TRY IT ▸
Go through the following data and transcribe exactly the stretch of lines from the one holding "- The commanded" to the one holding "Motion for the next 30", both included.
:: DATASET RECORDS ::
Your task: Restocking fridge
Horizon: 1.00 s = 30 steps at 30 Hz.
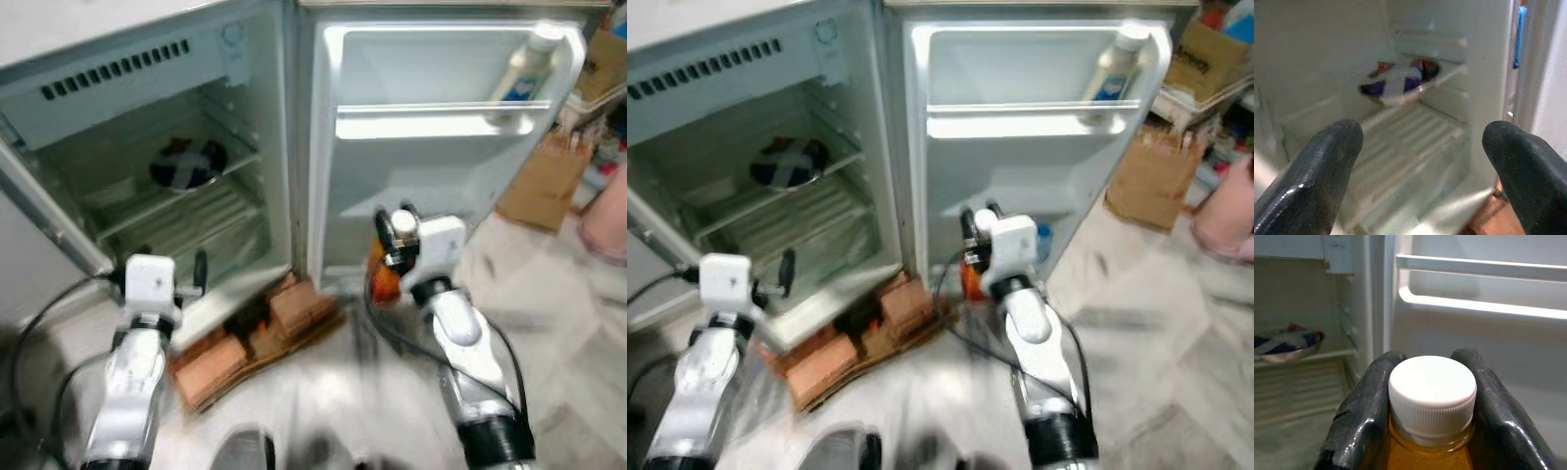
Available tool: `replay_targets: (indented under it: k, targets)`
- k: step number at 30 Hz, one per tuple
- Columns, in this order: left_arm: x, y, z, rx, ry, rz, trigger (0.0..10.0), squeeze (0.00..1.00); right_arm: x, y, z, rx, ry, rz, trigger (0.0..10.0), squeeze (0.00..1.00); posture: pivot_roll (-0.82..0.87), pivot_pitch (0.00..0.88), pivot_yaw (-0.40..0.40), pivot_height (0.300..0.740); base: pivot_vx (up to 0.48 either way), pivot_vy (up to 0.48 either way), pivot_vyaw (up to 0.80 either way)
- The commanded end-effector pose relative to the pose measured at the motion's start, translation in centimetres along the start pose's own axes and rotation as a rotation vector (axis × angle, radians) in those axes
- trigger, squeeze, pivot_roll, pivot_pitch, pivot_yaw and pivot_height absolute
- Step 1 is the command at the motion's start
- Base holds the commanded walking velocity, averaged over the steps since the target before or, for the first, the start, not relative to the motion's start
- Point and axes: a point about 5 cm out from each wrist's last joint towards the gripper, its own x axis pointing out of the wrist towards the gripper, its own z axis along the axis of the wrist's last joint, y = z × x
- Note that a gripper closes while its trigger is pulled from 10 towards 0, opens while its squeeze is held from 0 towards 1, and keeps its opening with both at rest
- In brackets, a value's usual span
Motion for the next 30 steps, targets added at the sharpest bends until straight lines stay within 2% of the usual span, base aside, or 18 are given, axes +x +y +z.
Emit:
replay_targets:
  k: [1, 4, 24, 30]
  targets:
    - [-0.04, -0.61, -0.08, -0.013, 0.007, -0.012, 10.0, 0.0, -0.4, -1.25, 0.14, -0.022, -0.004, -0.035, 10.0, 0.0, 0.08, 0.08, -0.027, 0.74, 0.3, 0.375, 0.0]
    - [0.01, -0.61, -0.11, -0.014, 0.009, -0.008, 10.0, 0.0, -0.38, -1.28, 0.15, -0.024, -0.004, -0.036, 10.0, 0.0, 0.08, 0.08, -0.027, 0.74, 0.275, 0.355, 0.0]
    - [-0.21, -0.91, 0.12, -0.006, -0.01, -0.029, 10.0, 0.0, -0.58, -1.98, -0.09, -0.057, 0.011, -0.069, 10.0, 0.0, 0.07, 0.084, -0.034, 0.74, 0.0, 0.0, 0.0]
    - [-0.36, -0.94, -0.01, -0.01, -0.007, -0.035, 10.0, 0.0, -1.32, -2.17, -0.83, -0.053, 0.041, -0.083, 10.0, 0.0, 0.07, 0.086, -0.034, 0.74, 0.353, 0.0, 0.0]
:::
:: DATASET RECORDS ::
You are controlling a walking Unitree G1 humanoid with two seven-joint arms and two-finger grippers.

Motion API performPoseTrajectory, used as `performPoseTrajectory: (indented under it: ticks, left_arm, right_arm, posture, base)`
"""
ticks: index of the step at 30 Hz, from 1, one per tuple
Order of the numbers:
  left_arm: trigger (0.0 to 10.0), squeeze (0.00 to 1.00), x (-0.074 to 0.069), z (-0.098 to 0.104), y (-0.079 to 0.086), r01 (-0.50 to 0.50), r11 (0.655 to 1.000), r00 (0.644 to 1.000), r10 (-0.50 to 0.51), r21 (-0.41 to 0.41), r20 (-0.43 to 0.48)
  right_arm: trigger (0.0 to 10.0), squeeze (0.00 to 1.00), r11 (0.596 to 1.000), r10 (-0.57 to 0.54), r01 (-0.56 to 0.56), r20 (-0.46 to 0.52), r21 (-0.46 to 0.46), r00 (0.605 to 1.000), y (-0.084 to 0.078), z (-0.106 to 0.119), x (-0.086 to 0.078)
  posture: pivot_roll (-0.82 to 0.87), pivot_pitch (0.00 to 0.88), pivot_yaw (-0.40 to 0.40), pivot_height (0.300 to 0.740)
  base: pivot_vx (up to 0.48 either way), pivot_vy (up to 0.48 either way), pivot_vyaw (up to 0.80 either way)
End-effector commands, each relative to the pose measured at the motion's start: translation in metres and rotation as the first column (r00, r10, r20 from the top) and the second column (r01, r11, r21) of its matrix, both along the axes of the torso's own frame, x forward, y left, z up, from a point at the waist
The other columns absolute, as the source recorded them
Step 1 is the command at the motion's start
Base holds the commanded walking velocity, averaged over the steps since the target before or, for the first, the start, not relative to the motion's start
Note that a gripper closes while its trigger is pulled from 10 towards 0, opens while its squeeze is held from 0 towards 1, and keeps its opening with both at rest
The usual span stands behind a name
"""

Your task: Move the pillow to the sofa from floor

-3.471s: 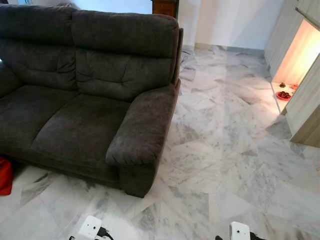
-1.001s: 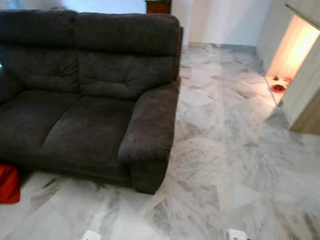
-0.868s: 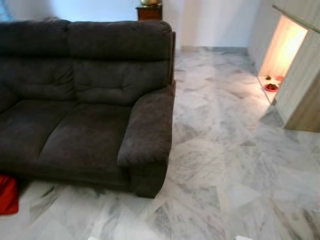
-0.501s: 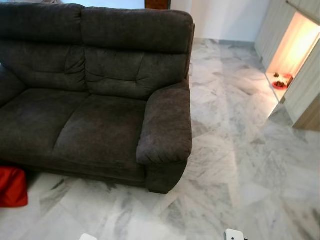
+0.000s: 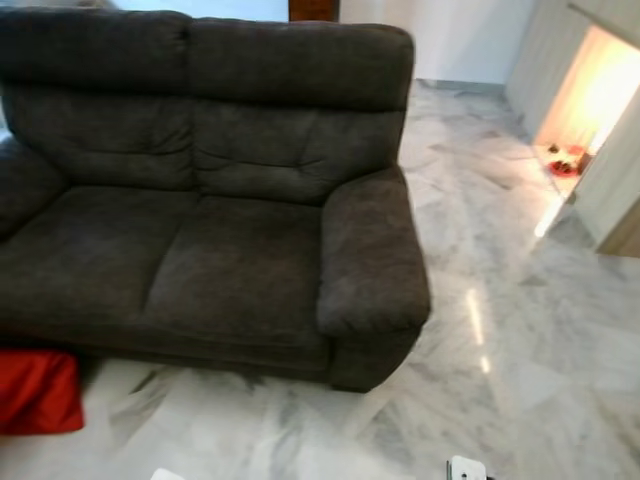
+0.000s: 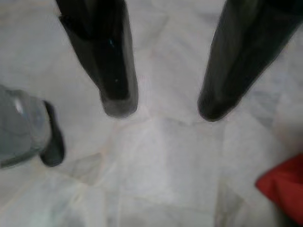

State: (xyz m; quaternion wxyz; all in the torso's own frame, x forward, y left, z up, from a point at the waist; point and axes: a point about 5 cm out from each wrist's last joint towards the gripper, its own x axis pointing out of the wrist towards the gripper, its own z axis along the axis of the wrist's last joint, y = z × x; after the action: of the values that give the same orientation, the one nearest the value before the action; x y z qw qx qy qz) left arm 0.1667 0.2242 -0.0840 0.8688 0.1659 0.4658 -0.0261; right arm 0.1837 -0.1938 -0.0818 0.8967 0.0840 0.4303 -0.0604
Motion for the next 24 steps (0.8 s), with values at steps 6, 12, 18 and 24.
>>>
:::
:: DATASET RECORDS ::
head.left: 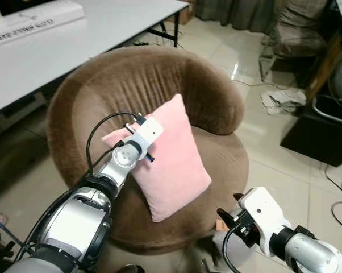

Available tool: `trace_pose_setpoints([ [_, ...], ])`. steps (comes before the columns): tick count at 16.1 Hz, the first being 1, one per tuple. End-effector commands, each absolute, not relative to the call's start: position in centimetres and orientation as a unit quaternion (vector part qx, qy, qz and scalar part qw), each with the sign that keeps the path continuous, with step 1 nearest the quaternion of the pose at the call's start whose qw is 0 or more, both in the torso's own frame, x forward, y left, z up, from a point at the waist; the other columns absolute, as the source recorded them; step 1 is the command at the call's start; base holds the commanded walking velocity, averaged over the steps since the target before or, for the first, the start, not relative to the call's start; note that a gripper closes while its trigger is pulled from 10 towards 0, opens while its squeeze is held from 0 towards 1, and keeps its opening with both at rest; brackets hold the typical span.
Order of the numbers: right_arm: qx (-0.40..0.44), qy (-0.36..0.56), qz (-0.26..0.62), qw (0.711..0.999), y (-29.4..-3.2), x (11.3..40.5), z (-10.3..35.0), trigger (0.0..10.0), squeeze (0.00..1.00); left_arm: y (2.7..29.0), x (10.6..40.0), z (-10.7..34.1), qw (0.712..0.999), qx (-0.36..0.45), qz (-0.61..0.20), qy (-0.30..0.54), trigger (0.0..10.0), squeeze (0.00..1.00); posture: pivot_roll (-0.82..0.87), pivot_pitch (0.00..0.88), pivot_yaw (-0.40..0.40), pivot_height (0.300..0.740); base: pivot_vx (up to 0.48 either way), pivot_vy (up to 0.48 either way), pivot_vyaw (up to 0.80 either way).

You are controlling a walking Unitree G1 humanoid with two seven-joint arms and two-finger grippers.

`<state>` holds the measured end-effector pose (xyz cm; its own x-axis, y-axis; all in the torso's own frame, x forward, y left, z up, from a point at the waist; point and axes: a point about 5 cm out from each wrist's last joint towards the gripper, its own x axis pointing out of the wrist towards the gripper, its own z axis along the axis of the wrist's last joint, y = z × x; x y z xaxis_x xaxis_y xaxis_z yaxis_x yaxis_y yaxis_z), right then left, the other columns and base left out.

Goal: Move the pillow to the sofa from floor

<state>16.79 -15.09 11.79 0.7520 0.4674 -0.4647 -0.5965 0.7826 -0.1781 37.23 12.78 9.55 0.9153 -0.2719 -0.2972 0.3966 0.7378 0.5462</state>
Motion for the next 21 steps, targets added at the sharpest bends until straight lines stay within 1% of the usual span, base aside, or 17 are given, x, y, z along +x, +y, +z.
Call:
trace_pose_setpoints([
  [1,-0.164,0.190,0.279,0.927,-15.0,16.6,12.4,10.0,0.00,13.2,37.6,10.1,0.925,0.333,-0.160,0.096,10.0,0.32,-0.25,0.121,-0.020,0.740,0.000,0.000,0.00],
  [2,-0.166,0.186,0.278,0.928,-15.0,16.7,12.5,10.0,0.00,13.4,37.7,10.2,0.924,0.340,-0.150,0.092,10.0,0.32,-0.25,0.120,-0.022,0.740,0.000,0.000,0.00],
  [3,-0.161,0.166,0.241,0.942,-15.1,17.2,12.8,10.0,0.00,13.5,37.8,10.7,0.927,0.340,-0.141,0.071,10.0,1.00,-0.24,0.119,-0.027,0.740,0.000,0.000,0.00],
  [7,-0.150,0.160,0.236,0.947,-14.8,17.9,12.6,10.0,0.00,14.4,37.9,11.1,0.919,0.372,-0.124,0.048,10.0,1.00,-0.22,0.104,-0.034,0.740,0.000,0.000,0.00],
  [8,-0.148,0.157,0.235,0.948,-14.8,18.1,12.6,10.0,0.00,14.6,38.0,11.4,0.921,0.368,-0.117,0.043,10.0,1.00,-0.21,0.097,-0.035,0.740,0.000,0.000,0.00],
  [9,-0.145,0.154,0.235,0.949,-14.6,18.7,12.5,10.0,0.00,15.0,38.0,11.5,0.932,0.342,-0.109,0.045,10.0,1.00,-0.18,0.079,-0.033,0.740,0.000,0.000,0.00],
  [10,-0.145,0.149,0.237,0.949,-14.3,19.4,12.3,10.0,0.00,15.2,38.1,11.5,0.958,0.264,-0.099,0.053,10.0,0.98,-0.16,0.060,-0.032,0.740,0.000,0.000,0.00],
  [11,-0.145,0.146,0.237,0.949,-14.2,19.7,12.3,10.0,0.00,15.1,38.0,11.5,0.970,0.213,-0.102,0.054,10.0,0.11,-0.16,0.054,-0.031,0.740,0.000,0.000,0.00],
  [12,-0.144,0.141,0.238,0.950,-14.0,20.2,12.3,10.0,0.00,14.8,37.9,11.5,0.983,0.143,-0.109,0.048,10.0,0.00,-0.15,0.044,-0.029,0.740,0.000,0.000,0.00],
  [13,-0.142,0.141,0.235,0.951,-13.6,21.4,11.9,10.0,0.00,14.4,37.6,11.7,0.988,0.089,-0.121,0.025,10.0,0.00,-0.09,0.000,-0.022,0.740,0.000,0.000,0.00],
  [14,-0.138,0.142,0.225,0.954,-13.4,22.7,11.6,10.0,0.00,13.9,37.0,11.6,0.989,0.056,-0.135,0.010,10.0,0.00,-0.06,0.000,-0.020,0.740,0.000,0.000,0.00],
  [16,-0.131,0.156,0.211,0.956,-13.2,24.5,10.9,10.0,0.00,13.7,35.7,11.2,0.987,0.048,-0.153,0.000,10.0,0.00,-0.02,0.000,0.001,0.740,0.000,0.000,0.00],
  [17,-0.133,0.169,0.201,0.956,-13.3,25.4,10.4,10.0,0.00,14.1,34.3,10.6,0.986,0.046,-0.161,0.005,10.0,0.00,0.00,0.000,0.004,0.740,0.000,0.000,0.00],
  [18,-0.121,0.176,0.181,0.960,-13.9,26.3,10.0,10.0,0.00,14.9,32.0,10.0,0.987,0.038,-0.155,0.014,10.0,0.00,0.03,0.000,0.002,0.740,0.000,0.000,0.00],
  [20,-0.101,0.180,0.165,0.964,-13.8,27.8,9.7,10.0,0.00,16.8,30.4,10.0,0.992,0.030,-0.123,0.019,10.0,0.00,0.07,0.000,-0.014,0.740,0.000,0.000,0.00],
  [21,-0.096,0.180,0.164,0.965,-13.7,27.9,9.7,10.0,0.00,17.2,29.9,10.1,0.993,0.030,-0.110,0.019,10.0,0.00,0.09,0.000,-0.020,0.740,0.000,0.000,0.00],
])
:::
SOLUTION FOR THIS EXERCISE ▸
- The commanded end-effector pose relative to the pose measured at the motion's start, translation in centimetres along the start pose's own axes and rotation as a rotation vector (axis × angle, radians) in those axes
- trigger, squeeze, pivot_roll, pivot_pitch, pivot_yaw and pivot_height absolute
- Step 1 is the command at the motion's start
- Base holds the commanded walking velocity, averaged over the steps since the target before or, for the first, the start, not relative to the motion's start
- Point and axes: a point about 5 cm out from each wrist's last joint towards the gripper, its own x axis pointing out of the wrist towards the gripper, its own z axis along the axis of the wrist's last joint, y = z × x
- Note that a gripper closes while its trigger is pulled from 10 towards 0, opens while its squeeze is held from 0 towards 1, and keeps its opening with both at rest
- In brackets, a value's usual span
Motion for the next 30 steps, targets added at the sharpest bends until straight lines stay within 2% of the usual span, base aside, or 18 are given, axes +x +y +z.

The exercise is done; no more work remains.